- WHAT THE TASK REQUIRES
When you copy the data, keep every word exactly as it is and leave the pictures out.
+-------+
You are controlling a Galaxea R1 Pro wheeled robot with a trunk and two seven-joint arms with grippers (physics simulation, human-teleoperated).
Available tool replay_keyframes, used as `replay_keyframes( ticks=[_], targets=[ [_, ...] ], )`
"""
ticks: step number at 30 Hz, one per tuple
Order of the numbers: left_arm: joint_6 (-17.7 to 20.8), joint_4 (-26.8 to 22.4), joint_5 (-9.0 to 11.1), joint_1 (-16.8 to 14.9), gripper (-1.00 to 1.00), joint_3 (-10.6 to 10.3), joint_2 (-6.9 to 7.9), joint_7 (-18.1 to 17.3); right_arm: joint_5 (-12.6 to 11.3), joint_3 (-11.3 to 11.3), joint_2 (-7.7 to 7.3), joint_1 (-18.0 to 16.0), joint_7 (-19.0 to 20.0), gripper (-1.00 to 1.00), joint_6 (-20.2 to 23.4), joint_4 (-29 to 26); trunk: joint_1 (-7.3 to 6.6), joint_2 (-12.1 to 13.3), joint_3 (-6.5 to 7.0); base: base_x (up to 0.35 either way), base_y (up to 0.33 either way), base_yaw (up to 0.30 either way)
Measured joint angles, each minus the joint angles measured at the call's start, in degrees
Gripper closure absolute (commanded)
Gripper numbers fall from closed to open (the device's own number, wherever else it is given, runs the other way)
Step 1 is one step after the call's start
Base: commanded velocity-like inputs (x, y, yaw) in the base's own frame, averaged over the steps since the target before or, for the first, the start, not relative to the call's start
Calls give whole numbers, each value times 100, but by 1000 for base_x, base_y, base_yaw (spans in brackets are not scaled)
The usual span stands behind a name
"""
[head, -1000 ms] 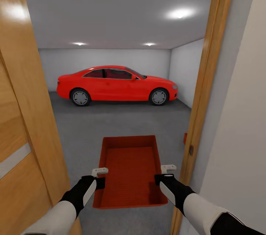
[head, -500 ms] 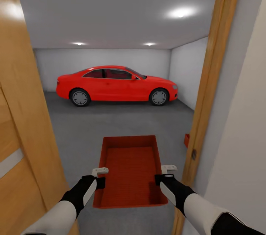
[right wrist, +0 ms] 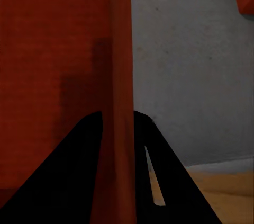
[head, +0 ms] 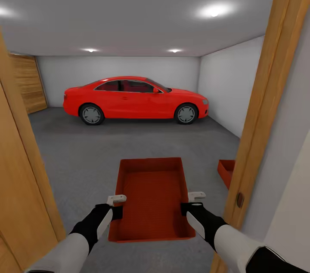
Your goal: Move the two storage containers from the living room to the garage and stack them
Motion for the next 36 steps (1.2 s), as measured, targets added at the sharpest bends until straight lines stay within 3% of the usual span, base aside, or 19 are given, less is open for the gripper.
replay_keyframes(
  ticks=[1,36],
  targets=[
    [-8,-4,-105,-4,100,65,-30,-4,64,-84,-1,3,4,100,-7,0,0,0,0,323,0,0],
    [2,-10,-108,-3,100,68,-30,-3,61,-86,0,3,5,100,-5,-1,1,0,0,315,34,0]
  ],
)
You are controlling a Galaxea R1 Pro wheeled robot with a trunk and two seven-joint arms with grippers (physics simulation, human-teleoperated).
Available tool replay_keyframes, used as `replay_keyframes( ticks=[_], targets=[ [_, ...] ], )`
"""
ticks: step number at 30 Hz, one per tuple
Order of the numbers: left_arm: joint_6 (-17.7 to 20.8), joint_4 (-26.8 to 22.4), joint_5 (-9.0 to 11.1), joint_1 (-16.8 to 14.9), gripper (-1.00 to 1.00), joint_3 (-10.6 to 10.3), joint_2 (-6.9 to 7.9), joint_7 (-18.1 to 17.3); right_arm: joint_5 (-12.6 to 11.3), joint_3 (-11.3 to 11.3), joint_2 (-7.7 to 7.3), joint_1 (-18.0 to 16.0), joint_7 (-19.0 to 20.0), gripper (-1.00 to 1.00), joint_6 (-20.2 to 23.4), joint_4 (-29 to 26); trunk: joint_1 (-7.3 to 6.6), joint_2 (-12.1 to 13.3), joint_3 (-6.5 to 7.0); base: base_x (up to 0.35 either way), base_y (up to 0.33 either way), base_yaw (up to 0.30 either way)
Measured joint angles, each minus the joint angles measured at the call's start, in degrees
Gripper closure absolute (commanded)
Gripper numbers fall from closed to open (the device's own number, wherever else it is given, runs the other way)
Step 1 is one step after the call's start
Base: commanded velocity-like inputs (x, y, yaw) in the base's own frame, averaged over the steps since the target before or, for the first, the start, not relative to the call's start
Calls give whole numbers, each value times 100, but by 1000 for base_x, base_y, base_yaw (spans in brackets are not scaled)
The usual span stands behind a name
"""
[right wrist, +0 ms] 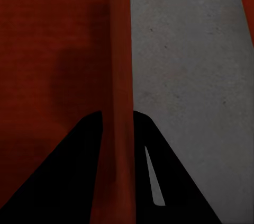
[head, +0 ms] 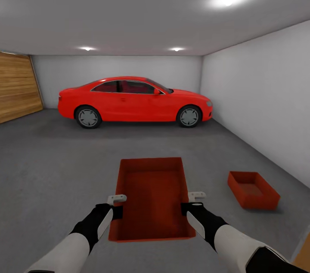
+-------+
- RESPONSE TO THE TASK
You are controlling a Galaxea R1 Pro wheeled robot with a trunk and two seven-joint arms with grippers (physics simulation, human-teleoperated).
Available tool replay_keyframes, used as `replay_keyframes( ticks=[_], targets=[ [_, ...] ], )`
"""
ticks: step number at 30 Hz, one per tuple
Order of the numbers: left_arm: joint_6 (-17.7 to 20.8), joint_4 (-26.8 to 22.4), joint_5 (-9.0 to 11.1), joint_1 (-16.8 to 14.9), gripper (-1.00 to 1.00), joint_3 (-10.6 to 10.3), joint_2 (-6.9 to 7.9), joint_7 (-18.1 to 17.3); right_arm: joint_5 (-12.6 to 11.3), joint_3 (-11.3 to 11.3), joint_2 (-7.7 to 7.3), joint_1 (-18.0 to 16.0), joint_7 (-19.0 to 20.0), gripper (-1.00 to 1.00), joint_6 (-20.2 to 23.4), joint_4 (-29 to 26); trunk: joint_1 (-7.3 to 6.6), joint_2 (-12.1 to 13.3), joint_3 (-6.5 to 7.0); base: base_x (up to 0.35 either way), base_y (up to 0.33 either way), base_yaw (up to 0.30 either way)
Measured joint angles, each minus the joint angles measured at the call's start, in degrees
Gripper closure absolute (commanded)
Gripper numbers fall from closed to open (the device's own number, wherever else it is given, runs the other way)
Step 1 is one step after the call's start
Base: commanded velocity-like inputs (x, y, yaw) in the base's own frame, averaged over the steps since the target before or, for the first, the start, not relative to the call's start
Calls give whole numbers, each value times 100, but by 1000 for base_x, base_y, base_yaw (spans in brackets are not scaled)
The usual span stands behind a name
"""
[head, -1000 ms] 
[head, -500 ms] 
[right wrist, +0 ms] 
[head, +0 ms] 
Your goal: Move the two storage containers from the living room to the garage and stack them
Motion for the next 36 steps (1.2 s), as measured, targets added at the sharpest bends until straight lines stay within 3% of the usual span, base aside, or 19 are given, less is open for the gripper.
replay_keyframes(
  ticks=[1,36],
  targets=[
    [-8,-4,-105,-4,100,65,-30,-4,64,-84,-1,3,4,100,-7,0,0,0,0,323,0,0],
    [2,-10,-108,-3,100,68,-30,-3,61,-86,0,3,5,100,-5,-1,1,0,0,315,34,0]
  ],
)
You are controlling a Galaxea R1 Pro wheeled robot with a trunk and two seven-joint arms with grippers (physics simulation, human-teleoperated).
Available tool replay_keyframes, used as `replay_keyframes( ticks=[_], targets=[ [_, ...] ], )`
"""
ticks: step number at 30 Hz, one per tuple
Order of the numbers: left_arm: joint_6 (-17.7 to 20.8), joint_4 (-26.8 to 22.4), joint_5 (-9.0 to 11.1), joint_1 (-16.8 to 14.9), gripper (-1.00 to 1.00), joint_3 (-10.6 to 10.3), joint_2 (-6.9 to 7.9), joint_7 (-18.1 to 17.3); right_arm: joint_5 (-12.6 to 11.3), joint_3 (-11.3 to 11.3), joint_2 (-7.7 to 7.3), joint_1 (-18.0 to 16.0), joint_7 (-19.0 to 20.0), gripper (-1.00 to 1.00), joint_6 (-20.2 to 23.4), joint_4 (-29 to 26); trunk: joint_1 (-7.3 to 6.6), joint_2 (-12.1 to 13.3), joint_3 (-6.5 to 7.0); base: base_x (up to 0.35 either way), base_y (up to 0.33 either way), base_yaw (up to 0.30 either way)
Measured joint angles, each minus the joint angles measured at the call's start, in degrees
Gripper closure absolute (commanded)
Gripper numbers fall from closed to open (the device's own number, wherever else it is given, runs the other way)
Step 1 is one step after the call's start
Base: commanded velocity-like inputs (x, y, yaw) in the base's own frame, averaged over the steps since the target before or, for the first, the start, not relative to the call's start
Calls give whole numbers, each value times 100, but by 1000 for base_x, base_y, base_yaw (spans in brackets are not scaled)
The usual span stands behind a name
"""
[right wrist, +0 ms] 
[head, +0 ms] 

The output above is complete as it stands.